M 1 (Trouble Sort)

cpnotes

lecturenotes

Published

June 1, 2023

Lecture - 05

Searching and Sorting - Module 1 (Trouble Sort)

(Refer Slide Time: 00:11)

Hello, and welcome to the second week of Getting Started with Competitive Programming on NPTEL. I hope you have been having a great time in the course so far. So, this week, we will be focusing on searching and sorting-based problems. These are really fundamental techniques. It turns out that they are extremely useful in competitive programming as well.

They show up in all kinds of complex problems, either as pre-processing routines or as useful things to do here and there or as the thing that helps you get to the final answer at the very end. So, it is a good idea to develop some degree of competence in using these techniques. For the most part in this week, we will be focusing on identifying the fact that these techniques come into play.

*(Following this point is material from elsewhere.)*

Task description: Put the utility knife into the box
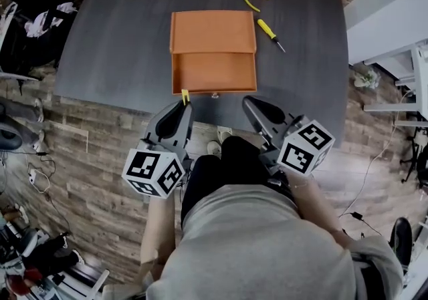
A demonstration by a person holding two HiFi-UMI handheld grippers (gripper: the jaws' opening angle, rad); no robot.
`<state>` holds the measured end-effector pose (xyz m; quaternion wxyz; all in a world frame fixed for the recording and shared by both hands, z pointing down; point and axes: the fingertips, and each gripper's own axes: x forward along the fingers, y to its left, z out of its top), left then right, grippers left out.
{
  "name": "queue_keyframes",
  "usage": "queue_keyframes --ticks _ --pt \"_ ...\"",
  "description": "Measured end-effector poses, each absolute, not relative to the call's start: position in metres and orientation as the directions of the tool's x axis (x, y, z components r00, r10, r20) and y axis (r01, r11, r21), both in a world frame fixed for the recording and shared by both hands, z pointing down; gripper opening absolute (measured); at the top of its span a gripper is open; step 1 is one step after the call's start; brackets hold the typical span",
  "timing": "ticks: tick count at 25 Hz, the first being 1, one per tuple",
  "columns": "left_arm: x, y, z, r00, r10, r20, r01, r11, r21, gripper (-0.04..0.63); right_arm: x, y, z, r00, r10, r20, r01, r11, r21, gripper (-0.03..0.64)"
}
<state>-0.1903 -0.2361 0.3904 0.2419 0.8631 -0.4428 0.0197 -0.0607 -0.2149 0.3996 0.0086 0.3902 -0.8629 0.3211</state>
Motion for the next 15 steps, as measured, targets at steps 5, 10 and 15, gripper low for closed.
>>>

In particular, we will not really be worrying about implementing classic, sorting algorithms, like say, insertion sort, or merge sort, or quick sort, or whatever. If that is something that you feel like doing just to brush up a little bit, then there is a great sequence of exercises on HackerRank. You can go and try that out. If you just want to brush up on the concepts, then there are some really nice articles on Khan Academy. I would recommend those as well.

You can find the links either in the description of this lecture video or you can find them on the prerequisites page for week two on the course homepage. Please go ahead and take a look in case your background in sorting algorithms and binary search is a little bit rusty because that will be helpful as you come back here. Another thing that is worth doing in preparation is to look up the documentation for the built-in sorting functions in your language of choice.

Make sure what parameters they take in, and whether they have any extra superpowers. Also, just double-check that you know how to do simple related tasks like, let us say, sorting an array in reverse order, sorting a subarray, and things like that. With all that said, we can now begin our discussion of the first problem for this week, which is Trouble Sort. It is, once again, a Google Code Jam qualification problem from back in 2018. It might remind you of Reversort because there are some reversals happening. But of course, it is quite a different problem. So, let us get started.

(Refer Slide Time: 02:34)

Let us begin as usual by going over the problem statement. We are introduced to trouble sort with some background on bubble sort, to begin with. Remember that in bubble sort, what happens is that we do repeated passes over the array. In each pass, whenever we encounter a consecutive pair of integers, which are out of their natural order, then we swap them to fix it.

Authors claim to have come up with a better or an enhanced version of bubble sort, where instead of considering a pair of numbers at a time, they are going to consider triplets of numbers at a time. If a triplet is out of order, by which they mean that the last number in the triplet is smaller than the first number in the triplet, then they are going to reverse this entire triplet. As opposed to swapping adjacent numbers, this entire triplet gets reversed.

Notice that when you reverse three consecutive numbers, the middle number actually stays in place. It does not shift in any way. That is essentially trouble sort. The claimed reason behind its name is that it is short for a triplet version of bubble sort. So, there is always a cheeky remark in the Code Jam problem statements. This is the one for this example here.

(Refer Slide Time: 04:04)

Let us take a look at the pseudo-code for trouble sort just to make sure that we are on the same page about what it does. There is going to be a flag variable done, which keeps track of whether we have managed to sort the whole array or not. If done is true, then that means that we can stop doing any further passes on the array.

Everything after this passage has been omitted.